RELATED | Re-entering the dating world as a young divorced dad

It’s been about three months since I was set up on a date by my co-worker with one of her church friends. It was the second date I’d been on since my divorce was finalized.

Being out of the single dating scene for a decade left me unsure of what exactly a good dating experience looks like. I took her to dinner at a new Indian restaurant. She told me on the way in she loved Indian food. Brownie points for me.

I hate talking about myself so I asked her lots of questions. We spent the evening chatting and I took her home. We hugged and went our separate ways.

I had no idea how she felt about the evening, but as far as I was concerned it was a success because I didn’t say anything stupid, a common occurrence for me.

One day several weeks later, I received a text from her with the words,

“I had a really good time with you and would like to see you again. Would you like to do something Saturday?”

There are some who would say it isn’t right for a girl to ask a guy on a date, but for me, it was just what I needed.

“You bet,” I said in reply.

We went to dinner and a concert. She was much prettier than I remembered.

We spent some time chatting after the concert and again went our separate ways.

My feelings of happiness quickly died, however, when one of my coworkers, who went to the same concert, asked me about the date when I returned to work on Monday.
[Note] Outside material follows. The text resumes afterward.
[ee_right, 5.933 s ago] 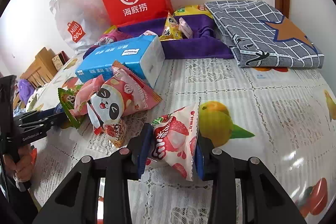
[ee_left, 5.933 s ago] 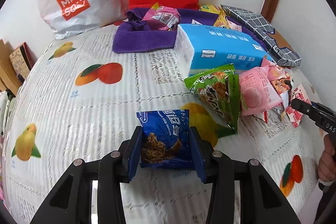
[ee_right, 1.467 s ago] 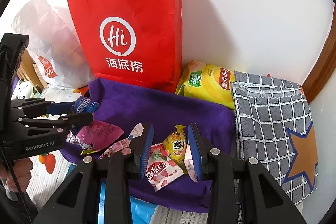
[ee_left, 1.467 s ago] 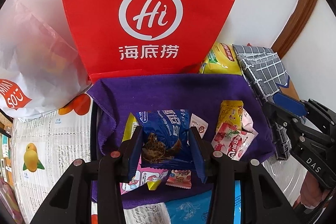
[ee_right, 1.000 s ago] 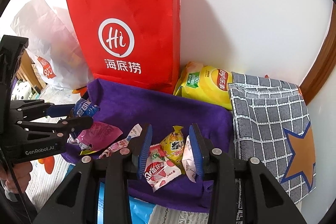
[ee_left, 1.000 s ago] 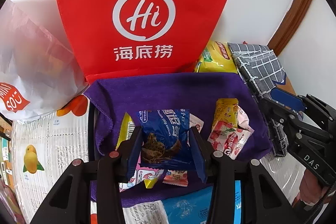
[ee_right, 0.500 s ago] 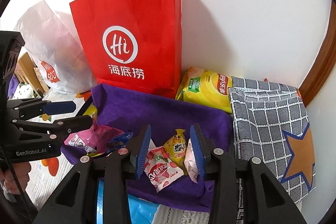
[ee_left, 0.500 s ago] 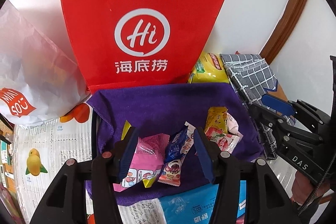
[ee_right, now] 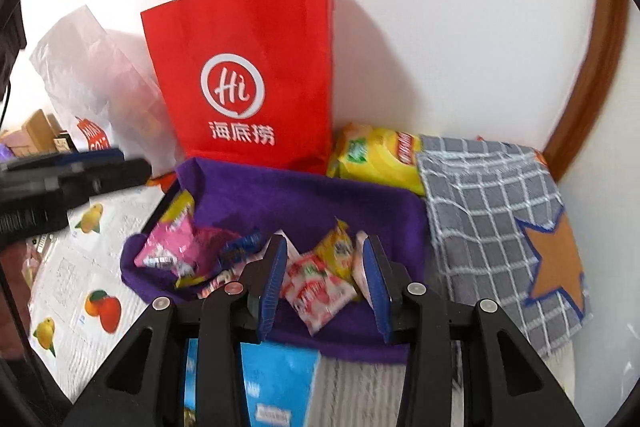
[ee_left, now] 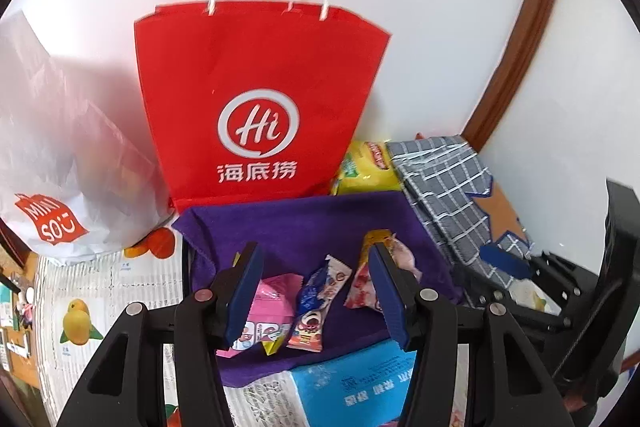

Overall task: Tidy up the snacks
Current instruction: 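Withdraw both tools from the towel back toward the snack pile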

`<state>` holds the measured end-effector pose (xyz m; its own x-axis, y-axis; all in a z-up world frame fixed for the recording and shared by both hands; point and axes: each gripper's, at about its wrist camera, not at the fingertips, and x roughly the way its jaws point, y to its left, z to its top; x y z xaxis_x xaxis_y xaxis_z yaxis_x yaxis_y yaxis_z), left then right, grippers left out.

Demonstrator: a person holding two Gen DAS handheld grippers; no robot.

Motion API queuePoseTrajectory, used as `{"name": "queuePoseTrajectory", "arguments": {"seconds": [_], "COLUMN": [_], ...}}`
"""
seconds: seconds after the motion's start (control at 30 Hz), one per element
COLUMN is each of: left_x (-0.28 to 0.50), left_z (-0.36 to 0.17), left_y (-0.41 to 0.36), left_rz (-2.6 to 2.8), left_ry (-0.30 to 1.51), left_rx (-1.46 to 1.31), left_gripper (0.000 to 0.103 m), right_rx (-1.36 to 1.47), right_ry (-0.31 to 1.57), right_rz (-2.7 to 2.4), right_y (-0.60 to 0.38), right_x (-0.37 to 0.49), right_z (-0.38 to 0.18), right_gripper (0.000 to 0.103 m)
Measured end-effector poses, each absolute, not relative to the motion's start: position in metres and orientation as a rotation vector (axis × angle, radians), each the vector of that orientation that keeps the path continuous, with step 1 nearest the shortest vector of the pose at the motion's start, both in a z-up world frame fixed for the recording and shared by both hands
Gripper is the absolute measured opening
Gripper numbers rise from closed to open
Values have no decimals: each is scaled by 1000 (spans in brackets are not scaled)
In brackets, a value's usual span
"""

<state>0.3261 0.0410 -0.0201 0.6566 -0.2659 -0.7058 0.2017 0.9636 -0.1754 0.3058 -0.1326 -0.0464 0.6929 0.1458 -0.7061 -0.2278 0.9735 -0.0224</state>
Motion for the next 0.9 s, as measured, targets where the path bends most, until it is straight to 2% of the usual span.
{"name": "queuePoseTrajectory", "arguments": {"seconds": [0.1, 0.23, 0.33, 0.47, 0.9], "left_x": [316, 305, 295, 284, 229], "left_z": [-10, 3, 14, 25, 4], "left_y": [39, 44, 51, 57, 63], "left_rz": [-267, -315, -288, -285, -208], "left_ry": [786, 780, 746, 726, 803], "left_rx": [-74, -98, -98, -121, -59], "left_gripper": [52, 53, 62, 64, 65], "right_rx": [-93, -127, -141, -114, -45], "right_ry": [766, 745, 790, 848, 942], "right_rz": [156, 66, 75, 108, 222], "right_y": [-147, -159, -164, -171, -146], "right_x": [284, 253, 234, 209, 177], "right_z": [-44, -44, -50, -69, -127], "right_gripper": [47, 47, 47, 48, 55]}}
I told him I had a good time and then, for some reason, he asked who paid for dinner.

“She did,” I said matter-of-factly.

Everyone started to laugh and I responded by saying,

“She asked me. I offered to pay several times but she insisted since she was the one who asked me out.”

Prior to saying it out loud, this thought process seemed justifiable. But in that moment I felt like a schlub.
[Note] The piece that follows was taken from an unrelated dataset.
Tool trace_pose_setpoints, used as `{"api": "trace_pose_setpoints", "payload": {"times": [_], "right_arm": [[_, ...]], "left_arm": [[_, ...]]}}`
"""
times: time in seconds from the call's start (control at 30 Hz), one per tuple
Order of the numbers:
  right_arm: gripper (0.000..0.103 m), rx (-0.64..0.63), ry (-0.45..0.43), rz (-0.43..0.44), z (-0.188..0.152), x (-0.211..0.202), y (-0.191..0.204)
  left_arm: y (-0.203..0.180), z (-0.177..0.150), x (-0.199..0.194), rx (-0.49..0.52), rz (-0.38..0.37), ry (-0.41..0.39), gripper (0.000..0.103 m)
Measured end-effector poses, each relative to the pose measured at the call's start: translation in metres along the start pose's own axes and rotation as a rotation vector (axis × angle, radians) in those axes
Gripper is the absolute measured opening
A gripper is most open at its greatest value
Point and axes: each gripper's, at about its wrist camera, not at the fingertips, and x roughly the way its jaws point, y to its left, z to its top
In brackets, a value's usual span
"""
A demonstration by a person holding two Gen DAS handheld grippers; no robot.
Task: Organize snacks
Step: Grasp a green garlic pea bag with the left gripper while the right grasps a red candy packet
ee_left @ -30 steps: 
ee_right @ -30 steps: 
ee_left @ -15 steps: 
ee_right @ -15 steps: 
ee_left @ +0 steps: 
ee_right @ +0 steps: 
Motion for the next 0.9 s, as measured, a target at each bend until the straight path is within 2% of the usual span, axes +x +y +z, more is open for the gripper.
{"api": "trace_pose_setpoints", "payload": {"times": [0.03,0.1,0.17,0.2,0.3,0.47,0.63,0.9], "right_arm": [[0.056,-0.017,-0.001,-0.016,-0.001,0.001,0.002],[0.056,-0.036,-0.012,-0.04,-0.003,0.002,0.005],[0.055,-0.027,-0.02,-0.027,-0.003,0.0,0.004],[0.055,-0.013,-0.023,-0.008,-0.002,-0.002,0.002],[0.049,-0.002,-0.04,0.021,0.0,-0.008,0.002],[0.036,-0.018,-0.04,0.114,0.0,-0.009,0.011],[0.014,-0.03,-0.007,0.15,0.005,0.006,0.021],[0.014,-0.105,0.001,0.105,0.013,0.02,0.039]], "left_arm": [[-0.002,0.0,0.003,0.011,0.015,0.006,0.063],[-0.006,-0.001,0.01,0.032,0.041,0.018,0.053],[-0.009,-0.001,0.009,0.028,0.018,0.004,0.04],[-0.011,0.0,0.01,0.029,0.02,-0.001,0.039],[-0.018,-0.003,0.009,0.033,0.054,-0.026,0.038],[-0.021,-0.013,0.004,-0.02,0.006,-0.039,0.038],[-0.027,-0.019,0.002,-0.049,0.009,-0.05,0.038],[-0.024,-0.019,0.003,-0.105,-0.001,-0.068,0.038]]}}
When I went out with her the following week, I apologized profusely for how I handled the situation and handed her $20. She wouldn’t take it.

The conversation then took a different turn, but that night I realized how good I felt being with her. I asked her if she was dating anyone else. Before answering, she said a co-worker showed her the column I’d written about re-entering the dating world as a divorced dad.
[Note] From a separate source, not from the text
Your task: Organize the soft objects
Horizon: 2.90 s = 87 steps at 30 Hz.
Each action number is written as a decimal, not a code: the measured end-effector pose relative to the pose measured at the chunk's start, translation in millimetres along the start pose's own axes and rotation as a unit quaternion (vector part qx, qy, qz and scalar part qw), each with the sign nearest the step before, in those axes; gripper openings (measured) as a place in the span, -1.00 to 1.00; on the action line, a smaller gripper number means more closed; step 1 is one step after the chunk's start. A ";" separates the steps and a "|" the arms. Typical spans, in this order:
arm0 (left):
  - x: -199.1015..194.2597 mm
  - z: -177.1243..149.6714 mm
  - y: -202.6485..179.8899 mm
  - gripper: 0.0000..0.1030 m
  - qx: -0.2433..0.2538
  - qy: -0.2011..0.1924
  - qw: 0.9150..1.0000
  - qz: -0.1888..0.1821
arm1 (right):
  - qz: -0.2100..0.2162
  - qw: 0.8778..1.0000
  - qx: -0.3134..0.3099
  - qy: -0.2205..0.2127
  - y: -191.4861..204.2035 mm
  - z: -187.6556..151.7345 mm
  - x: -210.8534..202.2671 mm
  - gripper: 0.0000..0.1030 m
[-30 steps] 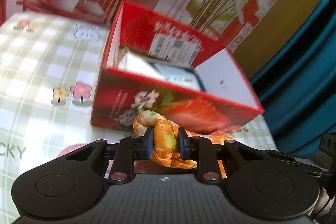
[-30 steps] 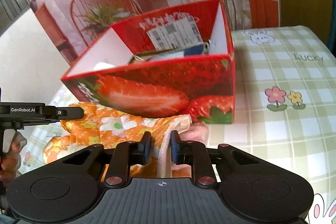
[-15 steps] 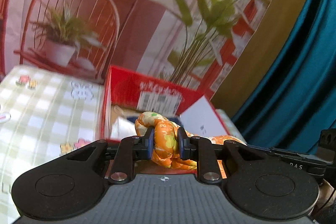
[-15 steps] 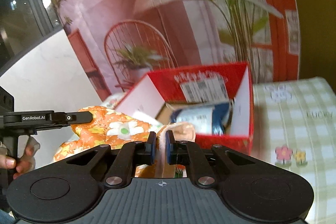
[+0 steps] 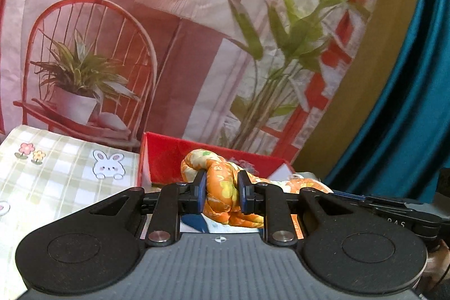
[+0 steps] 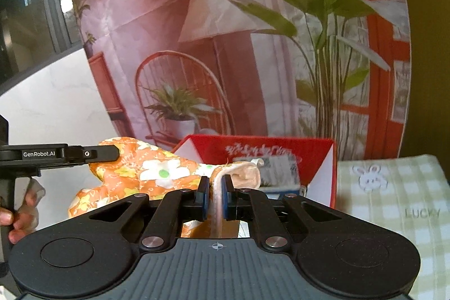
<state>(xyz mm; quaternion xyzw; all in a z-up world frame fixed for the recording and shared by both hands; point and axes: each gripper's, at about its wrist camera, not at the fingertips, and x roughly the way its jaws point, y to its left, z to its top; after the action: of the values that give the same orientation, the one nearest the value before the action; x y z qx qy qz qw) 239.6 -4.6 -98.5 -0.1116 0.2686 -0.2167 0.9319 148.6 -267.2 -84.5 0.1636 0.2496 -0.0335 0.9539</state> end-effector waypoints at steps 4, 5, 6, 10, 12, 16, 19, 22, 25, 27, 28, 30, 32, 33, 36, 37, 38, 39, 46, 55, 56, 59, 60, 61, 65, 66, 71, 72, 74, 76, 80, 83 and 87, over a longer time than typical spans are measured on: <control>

I purposely had not shared it with my friends on social media and was surprised to learn she’d read it. After commenting on the article, she said,

“I don’t want to date anyone else, Rett. You’re a good guy, and I want to date you. Is that alright?”

RELATED | I went home that night beaming with joy and the thought entered my mind, You’re a good man

She really does like me, I thought. I really don’t deserve this.

“I’m happy to hear you say that because that was the answer I was hoping for,” I said in reply.

We continued to see each other over the next several weeks. One night I wasn’t thinking and unknowingly said something stupid. It was intended to be funny but it didn’t come out right and she did not take it that way.

When I learned how it made her feel, I apologized and asked for her forgiveness.

“I already have,” she said.

Are people really this good? I thought. She really does love me. I really don’t deserve this.

It’s been three months since that first date, and despite my social ineptness, she still continues to date me. Knowing I’m also a divorced dad doesn’t seem to phase her.

It’s been a life changing lesson on love and acceptance and it’s taught me that there is life after divorce. Love that is given freely and unconditionally, no strings attached, is a precious gift that gives me strength and courage to move forward.

May your Thanksgiving be filled with love and peace.